The trust implemented a six-month pilot to deep-clean its beds and reduce hospital infections. The intensive decontamination involved using chlorine dioxide with a low-pressure steam machine. Beds were then released for patient use after they achieved an ATP (Adenosine triphosphate) reading of less than 30 – a grade recognised as a catering standard.

Measure of cleanliness

ATP is “a quick way of showing how clean an object is”, and can show the level of cleanliness of a piece of furniture without having to take a swab and send it to the lab for results. Beds typically score 200 with organic matter, but can be higher.

Dr Mitchell said: “If you’ve got a nurse next to you and you want to discuss the results, you can take a swab and say ‘Look, this is a higher reading. Let’s clean it together and see if we can get the reading down.’ That’s a very powerful way of getting the message around cleaning across to staff; it’s very easy to understand.”

During the pilot, around 100 beds were cleaned each day. Mattresses were also checked and parts replaced, saving the trust the cost of replacing the entire mattress.

“We saved the trust quite a lot of money; we just changed the cover or whatever was required.”

Radical results

The pilot was funded to run for six months in 2012, and was considered a clear success. The scheme was extended across the whole trust, and Dr Mitchell described the results as “absolutely fantastic”.

Matthew Richardson, senior nurse for infection prevention, said during the pilot: “We are thrilled by the results we have seen in the short period of time the pilot has been running. Patients and staff have been very enthusiastic about the service and we aim in future to be able to guarantee every patient a super-cleaned bed. We hope this will give everyone confidence in our hospital and the care we provide.”

Speaking to NHE yesterday, Dr Mitchell told NHE: “It was a success – the numbers show that we really achieved [what we aimed for]. We ran for six months and we stopped and paused. We wanted a proper evaluation. We’d seen a massive reduction in c. difficile numbers; we were 40% below our trajectory.
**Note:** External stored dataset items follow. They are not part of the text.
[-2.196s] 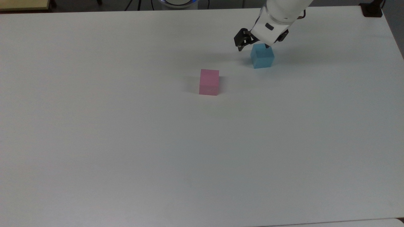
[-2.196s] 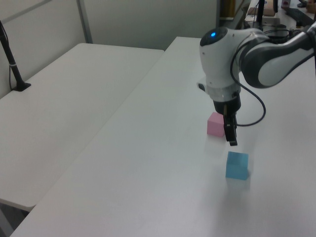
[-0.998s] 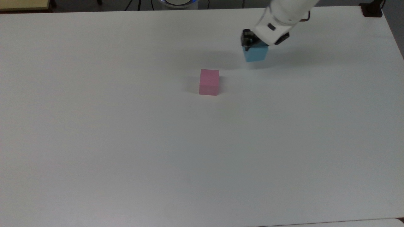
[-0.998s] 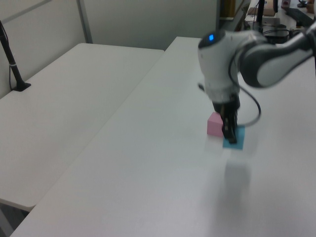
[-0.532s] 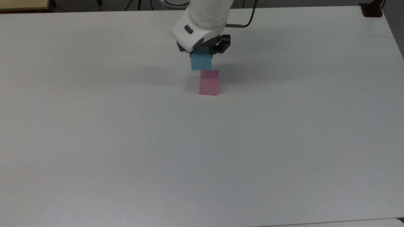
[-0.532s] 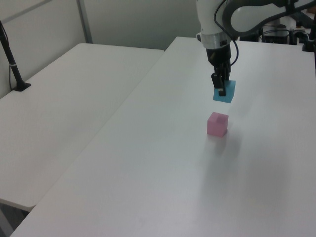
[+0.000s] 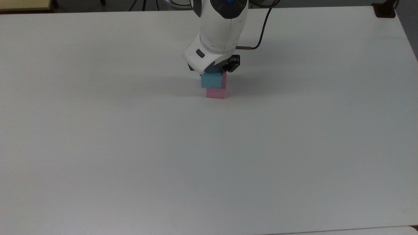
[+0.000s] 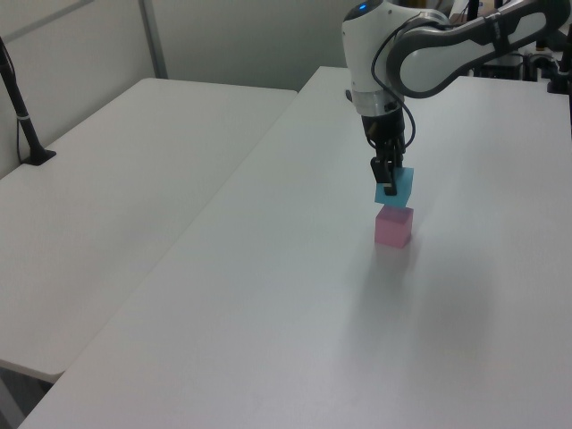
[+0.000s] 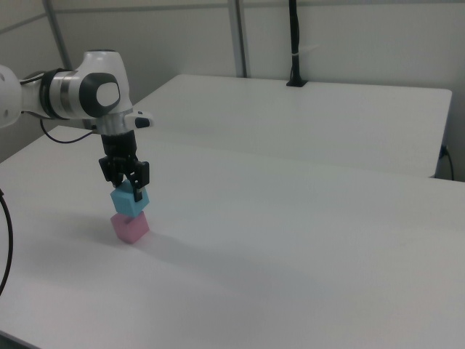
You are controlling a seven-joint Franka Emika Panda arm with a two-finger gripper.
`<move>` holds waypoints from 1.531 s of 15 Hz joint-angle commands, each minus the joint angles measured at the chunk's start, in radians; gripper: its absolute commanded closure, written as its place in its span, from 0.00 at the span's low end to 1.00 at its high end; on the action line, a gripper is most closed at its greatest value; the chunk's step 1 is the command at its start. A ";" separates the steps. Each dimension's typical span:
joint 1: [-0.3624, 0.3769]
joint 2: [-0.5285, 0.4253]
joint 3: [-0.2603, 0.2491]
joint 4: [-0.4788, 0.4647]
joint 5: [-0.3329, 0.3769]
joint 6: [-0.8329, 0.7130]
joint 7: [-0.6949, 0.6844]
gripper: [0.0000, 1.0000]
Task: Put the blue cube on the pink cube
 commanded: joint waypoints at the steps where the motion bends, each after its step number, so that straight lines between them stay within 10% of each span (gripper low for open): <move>1: 0.020 0.007 -0.005 -0.019 0.016 0.032 0.024 0.69; 5: 0.041 0.004 0.003 -0.040 0.021 0.033 0.033 0.64; 6: 0.043 0.004 0.006 -0.042 0.021 0.032 0.053 0.54; 7: 0.044 0.004 0.009 -0.043 0.021 0.033 0.076 0.13; 8: 0.046 0.004 0.010 -0.043 0.013 0.030 0.100 0.00; 23: -0.158 -0.293 -0.003 0.015 -0.099 -0.249 0.024 0.00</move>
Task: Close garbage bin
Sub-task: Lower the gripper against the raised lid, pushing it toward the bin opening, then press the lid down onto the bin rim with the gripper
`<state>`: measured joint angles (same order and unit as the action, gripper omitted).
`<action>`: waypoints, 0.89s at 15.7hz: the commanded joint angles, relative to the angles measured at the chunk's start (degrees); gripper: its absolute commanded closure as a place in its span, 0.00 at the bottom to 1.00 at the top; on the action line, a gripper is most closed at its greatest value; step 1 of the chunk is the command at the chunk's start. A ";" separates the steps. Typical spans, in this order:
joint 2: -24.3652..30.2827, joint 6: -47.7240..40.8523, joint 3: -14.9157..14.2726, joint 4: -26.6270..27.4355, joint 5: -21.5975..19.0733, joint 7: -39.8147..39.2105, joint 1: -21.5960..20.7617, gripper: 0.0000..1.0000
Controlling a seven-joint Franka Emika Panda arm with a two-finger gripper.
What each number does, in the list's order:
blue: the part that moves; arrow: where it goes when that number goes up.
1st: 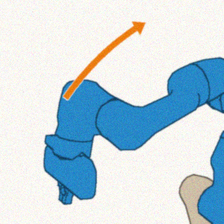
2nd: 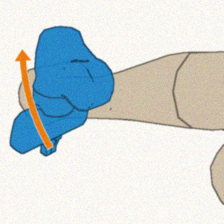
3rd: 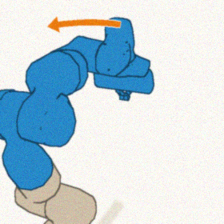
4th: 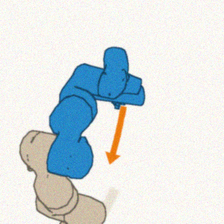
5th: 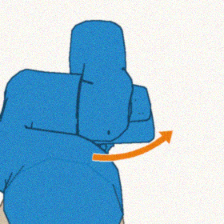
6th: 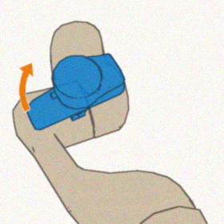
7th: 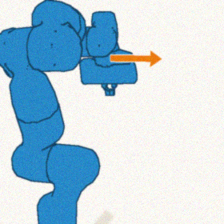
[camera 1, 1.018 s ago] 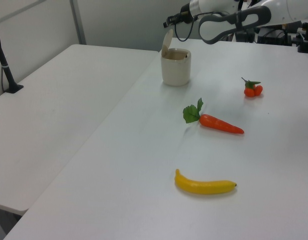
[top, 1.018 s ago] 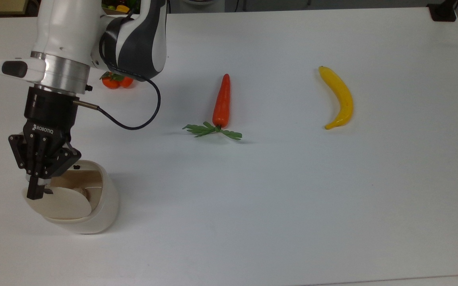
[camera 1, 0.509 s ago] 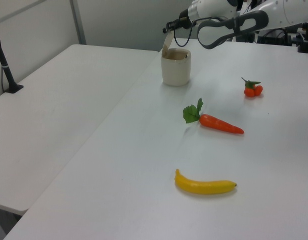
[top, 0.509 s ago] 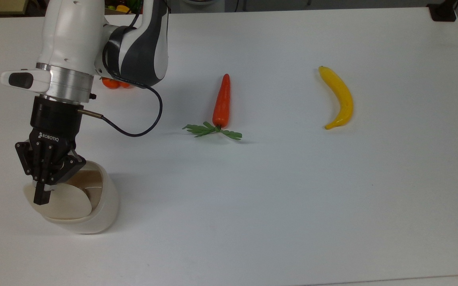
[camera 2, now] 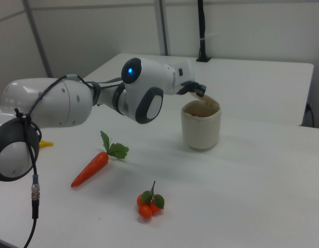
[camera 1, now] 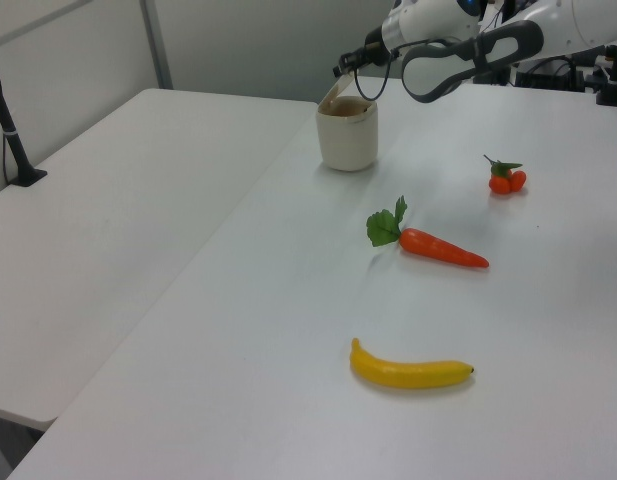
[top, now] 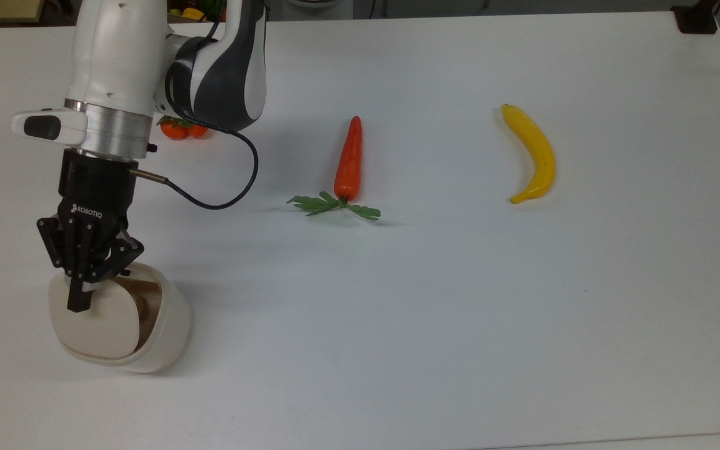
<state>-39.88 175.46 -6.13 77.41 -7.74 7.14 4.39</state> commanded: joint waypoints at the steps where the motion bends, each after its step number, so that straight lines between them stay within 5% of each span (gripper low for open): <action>1: 6.13 0.67 1.37 8.89 -0.09 -0.03 0.01 1.00; 14: 8.42 -4.06 2.26 13.02 -0.09 -2.30 0.36 1.00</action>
<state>-35.01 174.86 -4.40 86.15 -7.73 6.98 4.40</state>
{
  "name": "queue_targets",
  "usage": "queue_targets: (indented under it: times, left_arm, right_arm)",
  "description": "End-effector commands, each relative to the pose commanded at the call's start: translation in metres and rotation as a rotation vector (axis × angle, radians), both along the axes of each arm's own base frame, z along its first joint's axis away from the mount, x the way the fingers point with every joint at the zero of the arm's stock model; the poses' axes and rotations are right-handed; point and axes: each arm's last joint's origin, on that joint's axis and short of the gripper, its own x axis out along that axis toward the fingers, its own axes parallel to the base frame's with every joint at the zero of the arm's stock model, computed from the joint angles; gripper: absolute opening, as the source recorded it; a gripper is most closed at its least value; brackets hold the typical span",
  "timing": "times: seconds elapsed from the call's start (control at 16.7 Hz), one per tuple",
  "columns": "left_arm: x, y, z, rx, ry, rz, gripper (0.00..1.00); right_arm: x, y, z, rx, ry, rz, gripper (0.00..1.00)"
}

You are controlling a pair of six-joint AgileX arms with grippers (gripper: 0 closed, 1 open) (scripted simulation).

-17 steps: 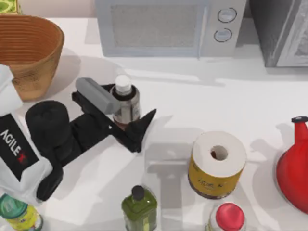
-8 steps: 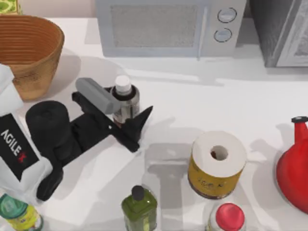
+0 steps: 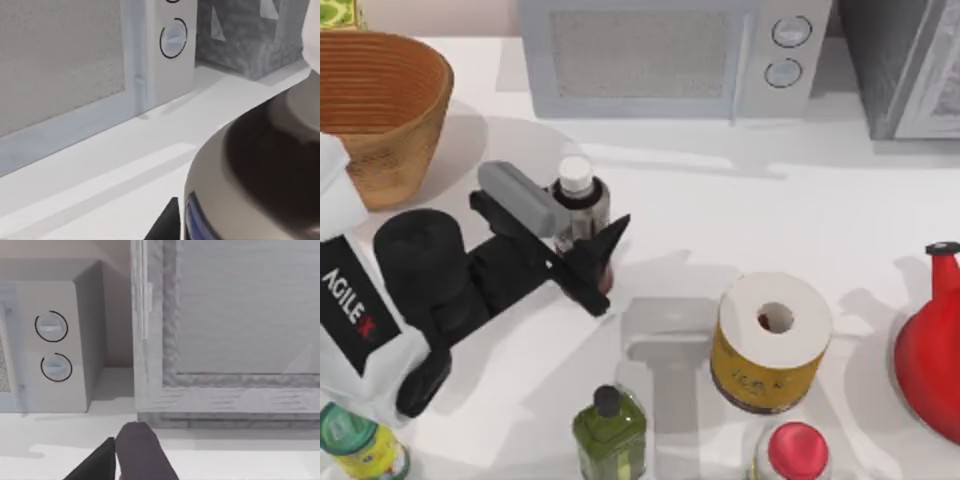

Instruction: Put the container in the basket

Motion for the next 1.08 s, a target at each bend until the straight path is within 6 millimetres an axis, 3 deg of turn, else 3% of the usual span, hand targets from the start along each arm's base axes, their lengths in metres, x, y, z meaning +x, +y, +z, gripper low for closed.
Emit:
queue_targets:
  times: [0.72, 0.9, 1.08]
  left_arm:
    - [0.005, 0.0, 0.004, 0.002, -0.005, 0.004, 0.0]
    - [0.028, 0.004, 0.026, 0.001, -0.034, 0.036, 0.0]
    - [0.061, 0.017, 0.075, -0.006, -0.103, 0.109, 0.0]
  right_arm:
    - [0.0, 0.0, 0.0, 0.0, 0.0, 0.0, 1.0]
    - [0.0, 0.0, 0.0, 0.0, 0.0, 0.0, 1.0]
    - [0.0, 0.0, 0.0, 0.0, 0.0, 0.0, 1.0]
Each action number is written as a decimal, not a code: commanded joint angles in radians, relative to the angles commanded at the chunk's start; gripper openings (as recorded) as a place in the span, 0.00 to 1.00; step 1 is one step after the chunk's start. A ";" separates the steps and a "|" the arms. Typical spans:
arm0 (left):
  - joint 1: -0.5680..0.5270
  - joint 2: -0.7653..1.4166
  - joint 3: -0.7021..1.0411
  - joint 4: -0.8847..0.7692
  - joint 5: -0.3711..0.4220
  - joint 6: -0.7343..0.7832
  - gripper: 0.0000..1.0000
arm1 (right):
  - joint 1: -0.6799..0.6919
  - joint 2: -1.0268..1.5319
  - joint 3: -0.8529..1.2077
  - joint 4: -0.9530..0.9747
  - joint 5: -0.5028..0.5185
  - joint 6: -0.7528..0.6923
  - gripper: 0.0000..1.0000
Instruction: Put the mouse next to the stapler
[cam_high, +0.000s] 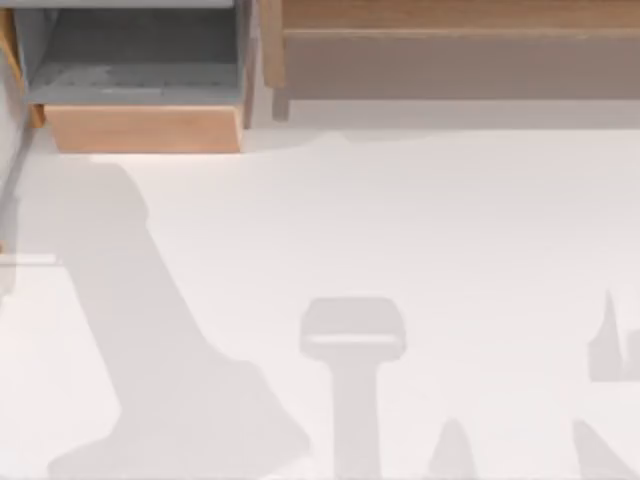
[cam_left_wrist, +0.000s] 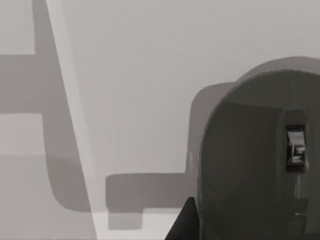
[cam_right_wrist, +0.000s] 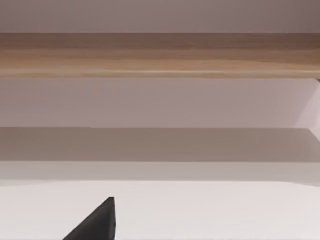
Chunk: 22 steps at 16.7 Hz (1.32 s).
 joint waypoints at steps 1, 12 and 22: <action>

We almost couldn’t believe it was due to the bed cleaning.”

Sustainable change?

The subsequent evaluation took into account how sustainable the change would be. ATP levels show that there has been “a subtle but definite increase in the numbers over the months,” leading the trust to consider re-running the scheme.

“I think the trust is now, with winter approaching, looking to re-evaluate the possibility of opening the service.”

This depended on clinical need and the trust’s priorities, Dr Mitchell added. “We probably will re-evaluate this, along with our clinical colleagues, to see whether and when we open the bed cleaning service again.”

Phased implementation

Implementing the cleaning programme again would not have to mean such intensive work being carried out for long stretches of time, or very regularly.

“It could be done in pulses,” Dr Mitchell suggested. “You could run it for a few months and then aim to get 100% or 80% of your fleet in.

“The truth of the matter is, the first time you clean a dirty bed you cannot imagine how long it takes – they were almost dismantling the bed. Do you need to do that on a weekly or a daily basis? Probably not.

“But you might need to do that once or twice a year, so it would make sense for it to run sporadically at that level. On a day-to-day basis, it doesn’t have to be as intense. We could think of a more scaled-down model.”